PROBLEM DESCRIPTION:
The output should match the data below line for line.

-- Opening Marker --

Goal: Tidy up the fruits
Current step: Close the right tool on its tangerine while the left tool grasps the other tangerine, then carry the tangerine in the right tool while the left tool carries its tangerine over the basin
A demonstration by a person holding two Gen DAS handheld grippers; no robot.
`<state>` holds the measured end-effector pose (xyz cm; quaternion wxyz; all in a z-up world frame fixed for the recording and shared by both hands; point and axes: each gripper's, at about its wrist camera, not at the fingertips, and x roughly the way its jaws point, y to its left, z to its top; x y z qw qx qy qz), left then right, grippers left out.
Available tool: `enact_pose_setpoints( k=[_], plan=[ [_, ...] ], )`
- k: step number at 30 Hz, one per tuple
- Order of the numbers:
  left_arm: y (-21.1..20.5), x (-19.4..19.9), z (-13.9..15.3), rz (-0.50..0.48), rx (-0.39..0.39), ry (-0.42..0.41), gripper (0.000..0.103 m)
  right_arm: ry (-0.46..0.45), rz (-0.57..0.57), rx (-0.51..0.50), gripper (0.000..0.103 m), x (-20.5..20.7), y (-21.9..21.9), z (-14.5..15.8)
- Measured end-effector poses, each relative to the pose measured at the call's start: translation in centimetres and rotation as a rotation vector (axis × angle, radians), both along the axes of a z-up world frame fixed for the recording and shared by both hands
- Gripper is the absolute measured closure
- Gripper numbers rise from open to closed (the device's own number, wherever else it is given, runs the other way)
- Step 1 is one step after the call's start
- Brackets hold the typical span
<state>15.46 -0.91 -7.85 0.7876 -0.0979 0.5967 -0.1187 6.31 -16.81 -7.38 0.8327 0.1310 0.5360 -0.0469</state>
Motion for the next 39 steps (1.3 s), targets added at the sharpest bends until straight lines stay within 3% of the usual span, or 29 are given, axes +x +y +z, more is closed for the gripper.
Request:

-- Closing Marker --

RESPONSE TO THE TASK:
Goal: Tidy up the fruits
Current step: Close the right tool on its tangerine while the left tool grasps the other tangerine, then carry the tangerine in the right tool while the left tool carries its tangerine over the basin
A demonstration by a person holding two Gen DAS handheld grippers; no robot.
`<state>` holds the measured end-effector pose (xyz cm; quaternion wxyz; all in a z-up world frame fixed for the recording and shared by both hands; point and axes: each gripper's, at about its wrist camera, not at the fingertips, and x roughly the way its jaws point, y to its left, z to its top; x y z qw qx qy qz), left then right, grippers left out.
Available tool: `enact_pose_setpoints( k=[_], plan=[ [_, ...] ], )`
- k: step number at 30 Hz, one per tuple
- Order of the numbers:
  left_arm: y (-21.1..20.5), x (-19.4..19.9), z (-13.9..15.3), rz (-0.50..0.48), rx (-0.39..0.39), ry (-0.42..0.41), gripper (0.000..0.103 m)
  right_arm: ry (-0.46..0.45), rz (-0.57..0.57), rx (-0.51..0.50), gripper (0.000..0.103 m), x (-20.5..20.7), y (-21.9..21.9), z (-14.5..15.8)
- Measured end-effector poses, each relative to the pose measured at the call's start: translation in centimetres and rotation as a rotation vector (axis × angle, radians), both along the axes of a z-up world frame fixed for the recording and shared by both hands
- Gripper is the absolute measured closure
- Gripper numbers rise from open to closed (the device's own number, wherever else it is given, runs the other way)
- Step 1 is one step after the call's start
- Brackets hold the typical span
<state>15.46 -0.91 -7.85 0.7876 -0.0979 0.5967 -0.1187 6.31 -16.81 -7.38 0.8327 0.1310 0.5360 -0.0469</state>
Motion for the next 39 steps (1.3 s), targets added at the sharpest bends until straight lines stay within 3% of the usual span, or 29 are given, axes +x +y +z, more is closed for the gripper.
Request:

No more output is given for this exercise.